The last advantage of our hypothesis which need here be mentioned
is that it helps to explain the DIFFUSION no less than the ORIGIN
of the wild and crazy element in myth. We seek for the origin of
the savage factor of myth in one aspect of the intellectual
condition of savages. We say "in one aspect" expressly; to guard
against the suggestion that the savage intellect has no aspect but
this, and no saner ideas than those of myth. The DIFFUSION of
stories practically identical in every quarter of the globe may be
(provisionally) regarded as the result of the prevalence in every
quarter, at one time or another, of similar mental habits and
ideas. This explanation must not be pressed too hard nor too far.
If we find all over the world a belief that men can change
themselves and their neighbours into beasts, that belief will
account for the appearance of metamorphosis in myth. If we find a
belief that inanimate objects are really much on a level with man,
the opinion will account for incidents of myth such as that in
which the wooden figure-head of the Argo speaks with a human voice.
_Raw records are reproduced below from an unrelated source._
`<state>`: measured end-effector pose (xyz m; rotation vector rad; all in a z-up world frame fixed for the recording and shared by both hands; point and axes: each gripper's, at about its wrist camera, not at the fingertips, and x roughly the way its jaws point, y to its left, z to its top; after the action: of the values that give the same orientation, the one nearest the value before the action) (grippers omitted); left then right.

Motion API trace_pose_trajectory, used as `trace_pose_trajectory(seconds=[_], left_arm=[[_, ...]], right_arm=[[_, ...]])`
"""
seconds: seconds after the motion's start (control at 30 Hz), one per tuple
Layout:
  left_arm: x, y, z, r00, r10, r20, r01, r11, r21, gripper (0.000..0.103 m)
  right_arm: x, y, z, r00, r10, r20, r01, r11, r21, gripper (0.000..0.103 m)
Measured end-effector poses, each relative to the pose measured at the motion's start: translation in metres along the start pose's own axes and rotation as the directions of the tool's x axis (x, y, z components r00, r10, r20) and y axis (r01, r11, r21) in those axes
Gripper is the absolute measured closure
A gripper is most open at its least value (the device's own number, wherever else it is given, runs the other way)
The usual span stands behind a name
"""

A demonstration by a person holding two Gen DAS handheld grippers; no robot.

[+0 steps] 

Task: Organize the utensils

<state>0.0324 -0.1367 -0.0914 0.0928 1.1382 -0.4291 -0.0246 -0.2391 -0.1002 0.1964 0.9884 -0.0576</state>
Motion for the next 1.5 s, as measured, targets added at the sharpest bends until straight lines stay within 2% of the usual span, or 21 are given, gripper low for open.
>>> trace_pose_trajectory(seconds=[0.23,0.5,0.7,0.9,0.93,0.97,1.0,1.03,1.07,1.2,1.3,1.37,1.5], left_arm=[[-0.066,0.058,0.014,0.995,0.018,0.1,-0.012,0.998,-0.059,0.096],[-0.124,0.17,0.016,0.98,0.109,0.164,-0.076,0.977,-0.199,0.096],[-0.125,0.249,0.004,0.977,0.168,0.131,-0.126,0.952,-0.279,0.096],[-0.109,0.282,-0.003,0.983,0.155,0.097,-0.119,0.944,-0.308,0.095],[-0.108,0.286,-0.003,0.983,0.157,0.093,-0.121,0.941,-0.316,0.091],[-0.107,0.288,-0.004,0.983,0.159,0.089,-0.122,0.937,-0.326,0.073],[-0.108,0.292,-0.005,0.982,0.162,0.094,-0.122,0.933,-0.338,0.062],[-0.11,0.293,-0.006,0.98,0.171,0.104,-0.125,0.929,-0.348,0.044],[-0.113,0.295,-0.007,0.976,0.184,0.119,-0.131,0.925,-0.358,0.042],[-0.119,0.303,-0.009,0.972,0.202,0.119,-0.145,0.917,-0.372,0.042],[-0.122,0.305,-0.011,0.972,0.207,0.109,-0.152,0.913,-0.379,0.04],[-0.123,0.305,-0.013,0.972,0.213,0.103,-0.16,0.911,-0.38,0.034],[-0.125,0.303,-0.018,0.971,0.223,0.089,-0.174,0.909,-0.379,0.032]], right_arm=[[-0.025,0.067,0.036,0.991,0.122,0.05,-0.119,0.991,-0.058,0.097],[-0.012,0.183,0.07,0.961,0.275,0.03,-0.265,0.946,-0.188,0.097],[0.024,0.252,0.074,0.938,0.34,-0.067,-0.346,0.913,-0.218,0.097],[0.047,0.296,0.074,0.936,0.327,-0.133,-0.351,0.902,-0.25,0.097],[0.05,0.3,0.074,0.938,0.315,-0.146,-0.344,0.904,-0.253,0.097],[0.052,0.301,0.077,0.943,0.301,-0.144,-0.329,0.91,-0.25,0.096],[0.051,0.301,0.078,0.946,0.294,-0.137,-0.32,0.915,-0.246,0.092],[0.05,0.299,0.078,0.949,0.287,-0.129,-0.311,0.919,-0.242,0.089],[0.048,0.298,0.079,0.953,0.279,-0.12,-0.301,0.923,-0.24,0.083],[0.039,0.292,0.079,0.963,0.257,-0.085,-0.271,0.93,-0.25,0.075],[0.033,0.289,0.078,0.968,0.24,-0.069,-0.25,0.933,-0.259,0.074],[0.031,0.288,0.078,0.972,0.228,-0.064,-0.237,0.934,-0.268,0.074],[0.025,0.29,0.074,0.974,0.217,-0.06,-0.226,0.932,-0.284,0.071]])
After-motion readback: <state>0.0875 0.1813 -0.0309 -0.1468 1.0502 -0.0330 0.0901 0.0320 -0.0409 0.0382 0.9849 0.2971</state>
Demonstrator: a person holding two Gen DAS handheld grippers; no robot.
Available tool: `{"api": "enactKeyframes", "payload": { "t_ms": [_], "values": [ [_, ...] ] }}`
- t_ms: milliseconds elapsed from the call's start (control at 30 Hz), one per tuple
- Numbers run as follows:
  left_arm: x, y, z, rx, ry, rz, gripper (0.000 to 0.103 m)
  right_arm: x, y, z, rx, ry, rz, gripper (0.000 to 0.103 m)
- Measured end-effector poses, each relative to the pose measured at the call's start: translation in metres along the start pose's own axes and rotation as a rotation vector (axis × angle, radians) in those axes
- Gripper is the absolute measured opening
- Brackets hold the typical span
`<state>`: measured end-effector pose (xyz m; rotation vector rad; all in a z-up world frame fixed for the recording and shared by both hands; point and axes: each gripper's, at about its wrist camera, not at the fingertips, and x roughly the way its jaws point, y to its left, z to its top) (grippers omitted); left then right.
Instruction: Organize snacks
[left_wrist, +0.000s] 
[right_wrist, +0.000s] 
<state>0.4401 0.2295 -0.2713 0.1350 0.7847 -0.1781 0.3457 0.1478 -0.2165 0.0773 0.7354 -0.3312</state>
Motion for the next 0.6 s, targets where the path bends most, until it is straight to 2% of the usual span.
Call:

Again, a widespread belief in the separability of the soul or the
life from the body will account for the incident in nursery tales
and myths of the "giant who had no heart in his body," but kept his
heart and life elsewhere. An ancient identity of mental status and
the working of similar mental forces at the attempt to explain the
same phenomena will account, without any theory of borrowing, or
transmission of myth, or of original unity of race, for the world-
wide diffusion of many mythical conceptions.